Treviso, December 24, 2012. I created in Treviso his first Family Tree, an urban installation which celebrates the associative power of the images and reflects upon the relation between digital image and material content.
I covered the whole tree by 3,000 single pictures, all different and all in black and white, tied with a unique red thread. Those 3,000 pictures are the result of my one-year long visual research published on my Facebook profile and on my photo-blog. Each picture is linked to the following one by some association, evocation, some visual or oneiric resonance. They can be seen on the web following this linear narration. Here on the Family Tree they appear simultaneously as a cloud. They can be approached, browsed and also taken away. They don’t belong to me, I’m using them as emotional triggers, designing a new emotional language.

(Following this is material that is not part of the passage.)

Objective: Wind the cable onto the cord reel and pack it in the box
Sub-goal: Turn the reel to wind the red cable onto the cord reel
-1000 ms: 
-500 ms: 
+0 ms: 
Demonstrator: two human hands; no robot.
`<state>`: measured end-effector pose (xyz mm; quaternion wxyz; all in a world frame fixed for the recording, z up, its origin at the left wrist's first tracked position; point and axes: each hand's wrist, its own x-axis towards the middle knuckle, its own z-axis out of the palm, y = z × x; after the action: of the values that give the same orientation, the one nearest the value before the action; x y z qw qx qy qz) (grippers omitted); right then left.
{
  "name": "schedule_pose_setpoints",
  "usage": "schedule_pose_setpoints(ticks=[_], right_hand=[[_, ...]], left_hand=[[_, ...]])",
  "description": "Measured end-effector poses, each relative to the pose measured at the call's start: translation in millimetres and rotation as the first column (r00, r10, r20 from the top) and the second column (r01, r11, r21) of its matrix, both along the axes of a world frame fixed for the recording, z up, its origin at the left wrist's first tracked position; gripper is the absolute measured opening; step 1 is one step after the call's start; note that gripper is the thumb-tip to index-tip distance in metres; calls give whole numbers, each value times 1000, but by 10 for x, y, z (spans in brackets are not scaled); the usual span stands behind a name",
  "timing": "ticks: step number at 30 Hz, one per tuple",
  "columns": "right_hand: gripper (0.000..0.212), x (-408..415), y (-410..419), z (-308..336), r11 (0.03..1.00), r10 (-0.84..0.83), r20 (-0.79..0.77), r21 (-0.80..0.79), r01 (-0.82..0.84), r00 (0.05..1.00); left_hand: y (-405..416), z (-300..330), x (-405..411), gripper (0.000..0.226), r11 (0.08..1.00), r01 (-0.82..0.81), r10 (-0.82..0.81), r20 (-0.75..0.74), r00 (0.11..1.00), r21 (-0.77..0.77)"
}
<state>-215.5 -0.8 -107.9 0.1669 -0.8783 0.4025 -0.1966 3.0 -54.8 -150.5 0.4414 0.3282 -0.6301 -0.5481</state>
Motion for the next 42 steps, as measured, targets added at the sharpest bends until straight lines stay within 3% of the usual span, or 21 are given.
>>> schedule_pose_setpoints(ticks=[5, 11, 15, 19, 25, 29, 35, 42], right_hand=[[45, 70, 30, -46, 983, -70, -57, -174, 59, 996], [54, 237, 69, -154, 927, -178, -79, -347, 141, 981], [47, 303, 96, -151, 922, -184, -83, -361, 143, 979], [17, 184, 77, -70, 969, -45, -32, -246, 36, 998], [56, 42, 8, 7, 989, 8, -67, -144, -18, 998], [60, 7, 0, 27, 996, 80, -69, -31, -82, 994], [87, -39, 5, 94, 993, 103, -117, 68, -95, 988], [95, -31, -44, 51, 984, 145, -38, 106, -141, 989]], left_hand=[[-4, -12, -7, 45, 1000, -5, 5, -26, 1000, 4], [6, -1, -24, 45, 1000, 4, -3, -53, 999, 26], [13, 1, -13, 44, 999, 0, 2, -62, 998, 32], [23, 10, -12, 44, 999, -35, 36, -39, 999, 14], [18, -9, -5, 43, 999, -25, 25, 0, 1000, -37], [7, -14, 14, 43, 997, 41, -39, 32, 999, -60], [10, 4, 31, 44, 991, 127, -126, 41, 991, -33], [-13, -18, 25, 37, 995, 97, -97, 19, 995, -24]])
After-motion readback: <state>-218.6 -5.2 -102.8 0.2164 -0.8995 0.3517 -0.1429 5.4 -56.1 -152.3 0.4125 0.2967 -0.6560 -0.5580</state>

The conceptual fil rouge on the virtual album is here an actual cotton red thread that ties around these cascades of pictures on each single branch of the tree. From a distance, the whole tree seems to be clothed by a texture of black and white paper leaves that softly vibrates at the least breath.

“Davide Bazzerla questions two main issues – says curator Giovanni Flore. One is how we experience the world of imagery on the web. We see, create, publish, post, manipulate, subvert, store thousands of images. This inflation makes our attention ephemeral and associative rather than cognitive. Back to paper is a way to fix that experience in a longer moment, giving strength to the material power of each single image. The second issue is about authorship. Those pictures do not belong to the creator but also they lost their own authors or owners. They are in somebody else’s hands”.

All pictures are printed on recycled paper, in black and white. The artwork is fully sustainable and the cotton red thread do not cause any harm to the tree. The Family Tree is the first of a series of installations of that kind in other urban locations. The exhibition is curated by Giovanni Flore in co-operation with Galleria XYZ, Musei Civici di Santa Caterina and Comune di Treviso.